Transcribe the data underneath exactly, keeping every word in place.

··· Data section

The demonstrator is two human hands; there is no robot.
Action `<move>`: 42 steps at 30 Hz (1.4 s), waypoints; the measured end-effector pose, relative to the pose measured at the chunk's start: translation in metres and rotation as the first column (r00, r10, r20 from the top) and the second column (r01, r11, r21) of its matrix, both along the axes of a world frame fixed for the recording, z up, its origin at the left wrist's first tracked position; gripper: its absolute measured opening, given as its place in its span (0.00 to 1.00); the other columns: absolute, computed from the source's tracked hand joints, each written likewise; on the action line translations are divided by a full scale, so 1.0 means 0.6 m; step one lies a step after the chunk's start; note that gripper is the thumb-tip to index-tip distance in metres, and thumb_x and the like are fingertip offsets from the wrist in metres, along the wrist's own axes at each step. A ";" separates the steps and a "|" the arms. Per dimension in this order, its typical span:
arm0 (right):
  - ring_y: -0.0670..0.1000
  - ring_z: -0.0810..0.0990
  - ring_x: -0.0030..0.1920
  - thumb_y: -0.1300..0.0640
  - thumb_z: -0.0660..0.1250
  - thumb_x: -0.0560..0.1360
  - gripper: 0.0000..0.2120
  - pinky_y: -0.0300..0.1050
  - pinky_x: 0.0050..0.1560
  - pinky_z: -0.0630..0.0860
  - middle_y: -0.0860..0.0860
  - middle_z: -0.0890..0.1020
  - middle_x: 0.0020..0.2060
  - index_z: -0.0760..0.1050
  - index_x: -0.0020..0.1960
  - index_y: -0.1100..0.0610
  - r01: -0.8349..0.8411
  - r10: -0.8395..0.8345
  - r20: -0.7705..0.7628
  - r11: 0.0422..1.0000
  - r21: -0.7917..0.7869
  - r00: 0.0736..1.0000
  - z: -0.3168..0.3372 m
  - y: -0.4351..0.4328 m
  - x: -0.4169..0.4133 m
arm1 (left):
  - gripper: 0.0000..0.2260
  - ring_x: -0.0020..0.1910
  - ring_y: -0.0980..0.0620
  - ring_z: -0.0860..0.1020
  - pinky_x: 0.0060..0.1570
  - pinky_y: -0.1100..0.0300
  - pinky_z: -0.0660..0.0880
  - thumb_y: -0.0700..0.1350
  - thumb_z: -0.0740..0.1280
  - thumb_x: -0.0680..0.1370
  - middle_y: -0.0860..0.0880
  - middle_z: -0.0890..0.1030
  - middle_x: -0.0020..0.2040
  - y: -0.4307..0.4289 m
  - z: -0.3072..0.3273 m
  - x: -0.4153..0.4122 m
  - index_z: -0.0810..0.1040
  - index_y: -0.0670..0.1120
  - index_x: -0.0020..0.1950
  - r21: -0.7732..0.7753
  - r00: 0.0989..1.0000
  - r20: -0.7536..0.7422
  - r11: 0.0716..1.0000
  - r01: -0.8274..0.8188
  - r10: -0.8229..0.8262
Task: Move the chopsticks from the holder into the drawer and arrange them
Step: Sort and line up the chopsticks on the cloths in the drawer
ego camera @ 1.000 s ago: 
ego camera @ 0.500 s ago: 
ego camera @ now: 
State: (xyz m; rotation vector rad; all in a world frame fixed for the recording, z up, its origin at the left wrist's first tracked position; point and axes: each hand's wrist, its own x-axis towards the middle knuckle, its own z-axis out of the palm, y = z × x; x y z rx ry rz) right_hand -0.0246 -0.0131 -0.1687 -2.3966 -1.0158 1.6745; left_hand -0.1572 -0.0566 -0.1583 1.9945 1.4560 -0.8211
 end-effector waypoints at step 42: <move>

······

Solution below:
The demonstrator is two human hands; there is no robot.
Action `<move>`: 42 steps at 30 Hz (1.4 s), waypoints; the measured end-effector pose, relative to the pose measured at the chunk's start: translation in metres and rotation as the first column (r00, r10, r20 from the top) and the second column (r01, r11, r21) of its matrix, both along the axes of a world frame fixed for the recording, z up, its origin at the left wrist's first tracked position; gripper: its absolute measured opening, given as its place in its span (0.00 to 1.00); the other columns: absolute, computed from the source's tracked hand joints, each written likewise; on the action line translations are divided by a full scale, so 1.0 means 0.6 m; step one lies a step after the chunk's start; note that gripper is the thumb-tip to index-tip distance in metres, and thumb_x and the like are fingertip offsets from the wrist in metres, along the wrist's own axes at each step. A ";" separates the steps and a "|" the arms. Per dimension in this order, its typical span:
arm0 (right):
  - ring_y: -0.0670..0.1000
  - ring_z: -0.0810..0.0990
  - ring_x: -0.0030..0.1920
  - thumb_y: -0.1300..0.0640
  - thumb_z: -0.0660..0.1250
  - thumb_x: -0.0560..0.1360
  - gripper: 0.0000..0.2120
  - pinky_y: -0.0300..0.1050
  - pinky_x: 0.0050..0.1560
  - pinky_z: -0.0630..0.0860
  - middle_y: -0.0860..0.0860
  - middle_z: -0.0890..0.1020
  - middle_x: 0.0020..0.2060
  - index_z: -0.0760..0.1050
  - index_x: -0.0020..0.1960
  - index_y: -0.1100..0.0610
  - r01: -0.8349..0.8411
  - r10: -0.8395..0.8345
  - r20: -0.7705..0.7628
  - r11: 0.0422..1.0000
  - r21: -0.7917..0.7869
  - r00: 0.0736..1.0000
  - z: -0.3168..0.3372 m
  - y: -0.4351..0.4328 m
  - x: -0.4169..0.4133 m
arm1 (left):
  - gripper: 0.0000..0.2260
  - ring_x: -0.0020..0.1910
  - ring_y: -0.0980..0.0620
  - ring_z: -0.0860..0.1020
  - pinky_x: 0.0060..0.1570
  - pinky_y: -0.1100..0.0300
  - pinky_z: -0.0660..0.0880
  - thumb_y: -0.0700..0.1350
  - thumb_z: -0.0740..0.1280
  - thumb_x: -0.0680..0.1370
  - middle_y: -0.0860..0.0880
  - middle_z: -0.0890..0.1030
  - middle_x: -0.0020..0.2040
  - y: -0.4307..0.4289 m
  - z: -0.3072..0.3273 m
  - x: -0.4153..0.4122 m
  - index_z: -0.0810..0.1040
  - index_y: -0.0670..0.1120
  - index_x: -0.0020..0.1950
  - r21: -0.7732..0.7753
  - r00: 0.0989..1.0000
  - r20: -0.7536..0.7422
  - r11: 0.0716..1.0000
  - r01: -0.8274..0.8188
  - r10: -0.8229..0.8262
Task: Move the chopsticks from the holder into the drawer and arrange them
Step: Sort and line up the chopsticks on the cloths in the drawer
ego camera @ 1.000 s ago: 
ego camera @ 0.500 s ago: 
ego camera @ now: 
State: (xyz m; rotation vector rad; all in a world frame fixed for the recording, z up, its origin at the left wrist's first tracked position; point and axes: each hand's wrist, its own x-axis towards the middle knuckle, its own z-axis out of the palm, y = z × x; x y z rx ry rz) right_hand -0.0246 -0.0131 -0.1687 -2.3966 -1.0158 1.6745; left_hand -0.1572 -0.0566 -0.1583 1.9945 1.4560 -0.8211
 end-effector waypoints at step 42: <move>

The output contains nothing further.